PROBLEM TO SOLVE
Your answer should be the exact lines of the data below from the one containing "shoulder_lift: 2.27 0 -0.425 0" through the one containing "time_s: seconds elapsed"; please include nothing else.

DATA RECORDS
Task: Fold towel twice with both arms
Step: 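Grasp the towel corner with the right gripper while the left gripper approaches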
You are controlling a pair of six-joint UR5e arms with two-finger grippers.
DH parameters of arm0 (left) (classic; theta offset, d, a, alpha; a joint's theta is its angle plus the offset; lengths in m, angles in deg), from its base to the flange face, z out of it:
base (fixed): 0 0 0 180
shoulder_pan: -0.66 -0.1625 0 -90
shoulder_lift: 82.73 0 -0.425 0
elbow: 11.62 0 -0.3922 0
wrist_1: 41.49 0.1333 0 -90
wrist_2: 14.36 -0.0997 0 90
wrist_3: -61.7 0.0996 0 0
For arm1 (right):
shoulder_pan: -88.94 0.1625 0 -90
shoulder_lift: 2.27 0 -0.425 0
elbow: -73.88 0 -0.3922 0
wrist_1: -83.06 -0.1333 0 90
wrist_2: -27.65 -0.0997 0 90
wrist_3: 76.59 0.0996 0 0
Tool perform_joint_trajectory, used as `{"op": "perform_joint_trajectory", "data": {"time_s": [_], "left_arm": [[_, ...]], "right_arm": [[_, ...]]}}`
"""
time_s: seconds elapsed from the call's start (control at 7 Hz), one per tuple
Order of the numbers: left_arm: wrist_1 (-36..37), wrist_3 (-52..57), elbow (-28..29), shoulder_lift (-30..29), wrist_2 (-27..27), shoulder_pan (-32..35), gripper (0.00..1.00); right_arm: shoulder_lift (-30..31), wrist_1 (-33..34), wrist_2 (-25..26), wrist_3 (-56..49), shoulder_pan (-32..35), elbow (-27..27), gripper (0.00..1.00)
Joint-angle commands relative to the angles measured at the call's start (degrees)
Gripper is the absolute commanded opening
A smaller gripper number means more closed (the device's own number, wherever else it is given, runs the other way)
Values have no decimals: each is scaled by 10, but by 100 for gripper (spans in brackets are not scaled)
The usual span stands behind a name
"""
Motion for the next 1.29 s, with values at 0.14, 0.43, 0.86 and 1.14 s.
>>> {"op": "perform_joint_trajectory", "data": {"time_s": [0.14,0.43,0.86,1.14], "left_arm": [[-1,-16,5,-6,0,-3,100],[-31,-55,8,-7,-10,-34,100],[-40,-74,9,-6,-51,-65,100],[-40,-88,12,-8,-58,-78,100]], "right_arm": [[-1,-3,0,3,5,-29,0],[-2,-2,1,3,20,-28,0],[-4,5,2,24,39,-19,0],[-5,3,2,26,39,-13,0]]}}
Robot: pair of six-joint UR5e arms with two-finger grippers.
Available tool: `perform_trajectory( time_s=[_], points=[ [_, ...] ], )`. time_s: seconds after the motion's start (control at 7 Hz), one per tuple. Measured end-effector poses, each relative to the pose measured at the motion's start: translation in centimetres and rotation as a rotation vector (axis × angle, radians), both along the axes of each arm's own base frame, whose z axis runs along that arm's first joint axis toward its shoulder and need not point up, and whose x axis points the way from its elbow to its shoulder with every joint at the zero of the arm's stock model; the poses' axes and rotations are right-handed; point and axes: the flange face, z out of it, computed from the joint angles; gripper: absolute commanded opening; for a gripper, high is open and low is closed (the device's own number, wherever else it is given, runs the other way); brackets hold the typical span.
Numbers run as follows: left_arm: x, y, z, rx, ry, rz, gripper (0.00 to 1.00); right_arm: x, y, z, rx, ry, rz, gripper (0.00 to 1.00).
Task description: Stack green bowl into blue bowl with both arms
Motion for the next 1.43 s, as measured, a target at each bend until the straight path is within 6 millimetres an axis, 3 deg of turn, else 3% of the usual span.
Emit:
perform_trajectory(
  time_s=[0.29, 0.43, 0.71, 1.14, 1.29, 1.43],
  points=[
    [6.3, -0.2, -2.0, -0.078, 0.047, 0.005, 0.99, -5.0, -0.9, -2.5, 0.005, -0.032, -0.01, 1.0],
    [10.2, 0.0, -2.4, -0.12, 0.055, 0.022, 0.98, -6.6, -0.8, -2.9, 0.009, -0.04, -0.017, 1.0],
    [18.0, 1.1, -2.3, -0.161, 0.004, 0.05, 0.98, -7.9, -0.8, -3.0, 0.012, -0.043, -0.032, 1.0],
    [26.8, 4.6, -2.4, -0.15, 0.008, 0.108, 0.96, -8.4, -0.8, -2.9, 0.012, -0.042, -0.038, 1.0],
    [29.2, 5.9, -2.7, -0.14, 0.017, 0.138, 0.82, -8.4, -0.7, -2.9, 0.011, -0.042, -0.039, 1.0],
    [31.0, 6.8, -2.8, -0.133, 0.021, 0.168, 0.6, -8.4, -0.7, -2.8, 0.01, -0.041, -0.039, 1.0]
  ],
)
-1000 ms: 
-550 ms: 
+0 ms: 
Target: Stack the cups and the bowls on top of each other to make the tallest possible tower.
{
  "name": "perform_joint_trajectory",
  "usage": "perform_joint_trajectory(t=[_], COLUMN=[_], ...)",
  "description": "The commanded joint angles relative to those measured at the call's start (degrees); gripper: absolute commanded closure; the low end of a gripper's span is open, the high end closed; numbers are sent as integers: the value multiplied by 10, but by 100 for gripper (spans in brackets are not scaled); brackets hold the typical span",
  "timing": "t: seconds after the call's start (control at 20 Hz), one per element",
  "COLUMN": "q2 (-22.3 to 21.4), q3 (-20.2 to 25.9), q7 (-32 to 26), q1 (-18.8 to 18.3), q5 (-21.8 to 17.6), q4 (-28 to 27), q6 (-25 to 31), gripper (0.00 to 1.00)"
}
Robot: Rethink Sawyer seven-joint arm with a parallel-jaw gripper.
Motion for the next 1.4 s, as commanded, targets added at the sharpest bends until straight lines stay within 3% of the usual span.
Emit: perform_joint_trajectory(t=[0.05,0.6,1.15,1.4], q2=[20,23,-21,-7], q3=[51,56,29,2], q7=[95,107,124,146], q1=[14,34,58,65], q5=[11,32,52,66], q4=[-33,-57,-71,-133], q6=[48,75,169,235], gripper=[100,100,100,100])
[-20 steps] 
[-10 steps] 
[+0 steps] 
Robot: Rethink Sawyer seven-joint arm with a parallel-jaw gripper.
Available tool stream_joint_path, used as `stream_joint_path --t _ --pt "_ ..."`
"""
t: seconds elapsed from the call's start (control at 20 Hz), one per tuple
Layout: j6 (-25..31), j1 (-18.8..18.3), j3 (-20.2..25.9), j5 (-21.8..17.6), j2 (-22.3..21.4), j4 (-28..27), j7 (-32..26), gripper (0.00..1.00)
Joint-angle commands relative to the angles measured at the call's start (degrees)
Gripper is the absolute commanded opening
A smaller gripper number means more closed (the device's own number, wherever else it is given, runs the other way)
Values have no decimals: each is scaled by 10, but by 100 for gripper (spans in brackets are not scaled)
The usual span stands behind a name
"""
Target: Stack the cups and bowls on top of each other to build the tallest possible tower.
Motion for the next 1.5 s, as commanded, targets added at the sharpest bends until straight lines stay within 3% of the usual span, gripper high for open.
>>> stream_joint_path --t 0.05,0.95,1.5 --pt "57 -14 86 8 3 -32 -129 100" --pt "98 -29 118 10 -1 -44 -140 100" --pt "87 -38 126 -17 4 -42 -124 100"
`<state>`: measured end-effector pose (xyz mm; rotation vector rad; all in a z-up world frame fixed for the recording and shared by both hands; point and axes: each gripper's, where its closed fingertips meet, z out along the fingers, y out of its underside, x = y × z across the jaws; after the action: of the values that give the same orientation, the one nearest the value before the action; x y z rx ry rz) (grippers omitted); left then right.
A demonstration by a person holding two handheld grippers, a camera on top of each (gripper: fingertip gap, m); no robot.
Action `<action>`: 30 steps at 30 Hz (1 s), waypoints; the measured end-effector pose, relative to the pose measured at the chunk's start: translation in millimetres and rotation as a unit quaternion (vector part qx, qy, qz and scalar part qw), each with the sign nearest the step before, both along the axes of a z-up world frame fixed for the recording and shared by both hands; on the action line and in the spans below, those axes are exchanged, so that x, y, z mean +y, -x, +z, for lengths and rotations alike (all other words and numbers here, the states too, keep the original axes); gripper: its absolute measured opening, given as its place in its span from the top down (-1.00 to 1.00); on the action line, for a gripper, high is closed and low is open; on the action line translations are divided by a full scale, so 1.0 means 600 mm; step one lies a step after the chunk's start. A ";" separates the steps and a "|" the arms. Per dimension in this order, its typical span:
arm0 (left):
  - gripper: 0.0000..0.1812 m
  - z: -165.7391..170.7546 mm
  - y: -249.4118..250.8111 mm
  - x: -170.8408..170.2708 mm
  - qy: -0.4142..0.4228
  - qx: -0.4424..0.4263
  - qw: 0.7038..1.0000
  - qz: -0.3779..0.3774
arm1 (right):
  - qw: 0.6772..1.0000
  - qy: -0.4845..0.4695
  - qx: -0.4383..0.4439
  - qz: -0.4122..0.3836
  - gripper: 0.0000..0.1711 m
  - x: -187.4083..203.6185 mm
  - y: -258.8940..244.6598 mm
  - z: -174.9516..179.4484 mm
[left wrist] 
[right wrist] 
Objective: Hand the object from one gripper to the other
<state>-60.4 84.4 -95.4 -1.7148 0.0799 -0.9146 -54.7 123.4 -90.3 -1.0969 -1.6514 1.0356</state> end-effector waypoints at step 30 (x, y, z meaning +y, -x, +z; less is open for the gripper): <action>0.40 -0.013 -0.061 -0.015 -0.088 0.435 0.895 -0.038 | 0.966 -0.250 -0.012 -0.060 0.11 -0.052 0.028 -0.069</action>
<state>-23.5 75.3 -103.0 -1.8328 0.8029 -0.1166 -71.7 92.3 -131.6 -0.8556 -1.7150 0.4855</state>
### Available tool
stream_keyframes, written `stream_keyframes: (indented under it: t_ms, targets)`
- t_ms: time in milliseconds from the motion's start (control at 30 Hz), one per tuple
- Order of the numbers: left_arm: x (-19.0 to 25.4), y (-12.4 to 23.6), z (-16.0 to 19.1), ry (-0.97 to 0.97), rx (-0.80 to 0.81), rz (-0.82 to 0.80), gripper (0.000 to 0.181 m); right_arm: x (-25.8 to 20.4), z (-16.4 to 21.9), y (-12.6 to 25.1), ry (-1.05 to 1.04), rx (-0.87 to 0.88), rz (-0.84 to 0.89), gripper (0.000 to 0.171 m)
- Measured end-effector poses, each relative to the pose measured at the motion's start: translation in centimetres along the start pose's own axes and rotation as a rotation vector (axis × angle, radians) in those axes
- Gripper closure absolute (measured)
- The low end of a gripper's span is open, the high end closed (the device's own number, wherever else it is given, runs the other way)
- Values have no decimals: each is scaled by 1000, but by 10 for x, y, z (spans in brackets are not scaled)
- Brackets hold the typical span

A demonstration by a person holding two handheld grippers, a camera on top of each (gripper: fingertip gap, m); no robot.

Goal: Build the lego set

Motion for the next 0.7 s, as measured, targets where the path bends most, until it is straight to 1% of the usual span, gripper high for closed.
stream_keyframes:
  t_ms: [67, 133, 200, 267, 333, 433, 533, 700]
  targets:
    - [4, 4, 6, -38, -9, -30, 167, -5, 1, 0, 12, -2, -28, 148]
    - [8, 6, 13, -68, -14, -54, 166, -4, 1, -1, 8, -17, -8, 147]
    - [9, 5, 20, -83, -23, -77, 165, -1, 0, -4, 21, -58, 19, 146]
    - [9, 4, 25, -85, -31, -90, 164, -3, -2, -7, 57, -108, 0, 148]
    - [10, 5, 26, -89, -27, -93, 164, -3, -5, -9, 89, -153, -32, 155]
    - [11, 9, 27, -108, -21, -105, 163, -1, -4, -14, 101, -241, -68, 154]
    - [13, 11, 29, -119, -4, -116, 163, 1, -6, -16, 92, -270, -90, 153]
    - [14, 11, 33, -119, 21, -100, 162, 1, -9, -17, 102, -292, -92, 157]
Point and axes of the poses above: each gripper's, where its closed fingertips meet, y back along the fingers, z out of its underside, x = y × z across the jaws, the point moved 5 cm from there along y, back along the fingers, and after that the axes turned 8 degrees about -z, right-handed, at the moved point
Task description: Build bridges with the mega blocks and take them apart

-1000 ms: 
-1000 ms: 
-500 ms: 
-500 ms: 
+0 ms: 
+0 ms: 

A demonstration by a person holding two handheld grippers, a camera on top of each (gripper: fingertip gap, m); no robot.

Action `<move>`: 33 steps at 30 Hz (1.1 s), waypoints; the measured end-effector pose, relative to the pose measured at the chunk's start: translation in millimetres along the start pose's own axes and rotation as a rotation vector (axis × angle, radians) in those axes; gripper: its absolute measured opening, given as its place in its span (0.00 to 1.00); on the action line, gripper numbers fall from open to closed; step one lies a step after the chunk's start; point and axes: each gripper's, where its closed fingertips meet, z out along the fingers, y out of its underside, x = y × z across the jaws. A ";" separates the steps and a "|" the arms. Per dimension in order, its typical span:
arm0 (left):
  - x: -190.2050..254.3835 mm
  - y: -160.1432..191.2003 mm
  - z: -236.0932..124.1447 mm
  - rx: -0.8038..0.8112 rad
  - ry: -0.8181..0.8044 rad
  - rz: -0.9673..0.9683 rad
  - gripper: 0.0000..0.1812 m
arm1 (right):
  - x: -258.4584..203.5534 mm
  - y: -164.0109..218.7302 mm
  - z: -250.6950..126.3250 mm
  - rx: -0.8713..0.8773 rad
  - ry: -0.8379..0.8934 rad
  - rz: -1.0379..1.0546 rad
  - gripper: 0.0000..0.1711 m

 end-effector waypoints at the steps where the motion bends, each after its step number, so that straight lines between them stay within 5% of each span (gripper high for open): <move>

EXERCISE ANSWER
shoulder_lift: 2.27 0 -0.425 0
elbow: -73.88 0 -0.3922 0
wrist_1: -83.06 -0.1333 0 90
wrist_2: -27.65 -0.0997 0 90
wrist_3: 76.59 0.0996 0 0
Tool perform_joint_trajectory, used as `{"op": "perform_joint_trajectory", "data": {"time_s": [_], "left_arm": [[_, ...]], "right_arm": [[_, ...]]}}`
"""
time_s: seconds elapsed from the call's start (control at 7 Hz), one per tuple

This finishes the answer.